You do, however, get smelly on the road. The feeling of hair plastered to your head in a impressive sweaty greasy helmet-hair-do becomes normal. The other day I wondered aloud about whether I would be allowed to look around a dance studio we passed. Thomas kindly reminded me that I looked rather homeless and had black grease smeared down my legs… I didn’t check out the dance studio.
The filth adds to our endless appreciation for our hosts along our way. A nice shower and a deep sleep go a long way.
My aunt and uncle, Fiona and Brandon, who live in Poggiardo, provided us with everything three worn-down travellers could hope for: hot showers, warm beds, and food galore. Fiona and Brandon are undertaking a massive restoration project. They are turning a dilapidated 18th century Masseria into a beautiful home. Masserias, old farmhouses that were fortified to protect the farmers against attacks from the Turks or pirates, are common to the region of Puglia. We ate home-grown olives (they brought in 75 year-old olive trees by crane to plant on the property), and drank Aperol spritz’ in the room where the animals used to poop and drink from troughs. Fiona’s artistic eye has completely transformed the property. It was so lovely to visit Italy’s “heel”, and it was important for me to catch up with family I haven’t managed to see in years.
Over a few Aperol spritz’… Or maybe the 5L bottle of wine… We decided to meet up with Fiona and Brandon in Matera. We had no idea what Matera was, but it was exactly on our route to Naples, so we decided we’d see them in three days and specified a campsite as a meeting place. I’m still a little shocked we made it to Matera in time; the persistent headwind made even cycling downhill difficult. But on the third morning we were finishing up our bottle of Fiona’s homemade finocchietto (fennel liquor) when she and Brandon drove their massive white van into the campsite.
Matera was phenomenal. We arrived with no expectations and were blown away. Sassi is the old city of Matera and has been continuously inhabited for the past 9,000 years. The old city is composed of part-cave, part-man made dwellings that are carved into a breathtaking limestone gorge. The lower rudimentary caves look frozen in the Palaeolithic period and lie underneath a complex myriad of streets and cave-houses.
Matera’s transformation from ‘shame to fame’ came about in the 1950’s after public awareness of Sassi’s desperate poverty and rampant disease.

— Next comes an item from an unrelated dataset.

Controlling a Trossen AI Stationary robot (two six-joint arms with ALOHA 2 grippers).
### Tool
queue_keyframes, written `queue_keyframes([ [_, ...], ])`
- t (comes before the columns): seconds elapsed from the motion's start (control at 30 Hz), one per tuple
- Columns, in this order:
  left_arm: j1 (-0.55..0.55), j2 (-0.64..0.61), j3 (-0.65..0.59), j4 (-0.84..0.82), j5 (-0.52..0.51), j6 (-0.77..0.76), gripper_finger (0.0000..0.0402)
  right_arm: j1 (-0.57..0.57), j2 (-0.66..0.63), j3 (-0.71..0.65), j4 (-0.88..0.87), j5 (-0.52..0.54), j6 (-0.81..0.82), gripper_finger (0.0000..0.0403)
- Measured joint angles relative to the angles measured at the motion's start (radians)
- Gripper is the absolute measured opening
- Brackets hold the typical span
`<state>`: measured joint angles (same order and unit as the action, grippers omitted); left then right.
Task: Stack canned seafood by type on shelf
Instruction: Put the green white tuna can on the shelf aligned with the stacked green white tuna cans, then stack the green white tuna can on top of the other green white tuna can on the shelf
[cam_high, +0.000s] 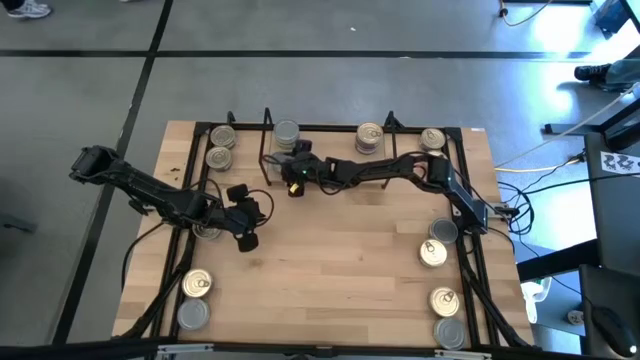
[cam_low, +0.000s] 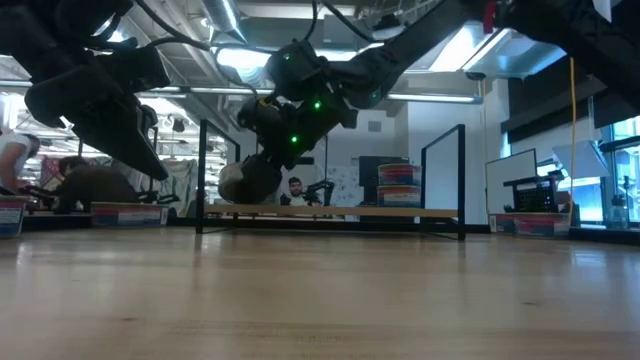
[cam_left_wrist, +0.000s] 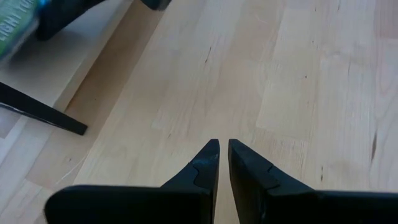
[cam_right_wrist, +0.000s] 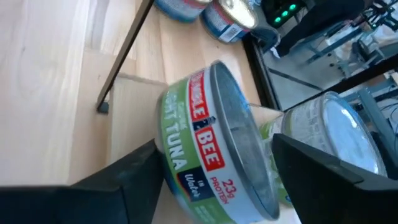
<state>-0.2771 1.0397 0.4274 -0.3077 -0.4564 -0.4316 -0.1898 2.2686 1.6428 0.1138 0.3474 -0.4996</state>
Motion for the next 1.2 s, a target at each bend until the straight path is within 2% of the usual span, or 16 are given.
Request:
queue_keyframes([
  [0.13, 0.000, 0.000, 0.000, 0.000, 0.001, 0.000, 0.0033, 0.000, -0.007, 0.000, -0.013, -0.007, 0.022, 0.0289],
  [0.3, 0.000, 0.000, 0.000, 0.000, 0.001, 0.000, 0.0033, -0.001, -0.007, 0.000, -0.035, -0.069, 0.104, 0.0289],
  [0.7, 0.000, 0.000, 0.000, 0.000, 0.002, 0.000, 0.0033, 0.020, -0.044, 0.000, -0.086, -0.058, 0.109, 0.0289],
  [0.97, -0.002, 0.000, 0.001, 0.001, 0.012, 0.031, 0.0033, 0.128, -0.169, 0.000, -0.303, -0.032, 0.113, 0.0289],
  [1.2, 0.006, 0.000, 0.001, 0.013, 0.013, 0.049, 0.0035, 0.268, -0.184, 0.000, -0.459, -0.026, 0.191, 0.0289],
])
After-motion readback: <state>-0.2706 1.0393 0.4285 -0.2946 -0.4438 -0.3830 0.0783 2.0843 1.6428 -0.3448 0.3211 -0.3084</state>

Between 1953 and 1968, the 15,000 inhabitants of Sassi were forced to relocate to new housing developments.
We visited a “typical” cave dwelling that was open for visitors. The clean plastic horse in the manger and the fresh plaster over the moulding damp limestone glorified the cave dwelling, especially after reading the child mortality rate in the 50’s was over 50%. Today, some of the cave dwellings have been renovated and turned into swish hotels, the profits surely not falling into the pockets of those stripped of their homes by law and forced into failed housing projects that segregated their once-strong communities.
On our last morning, we drove across the river to look across the gorge at the ancient city. It was a sight I will remember for a long time.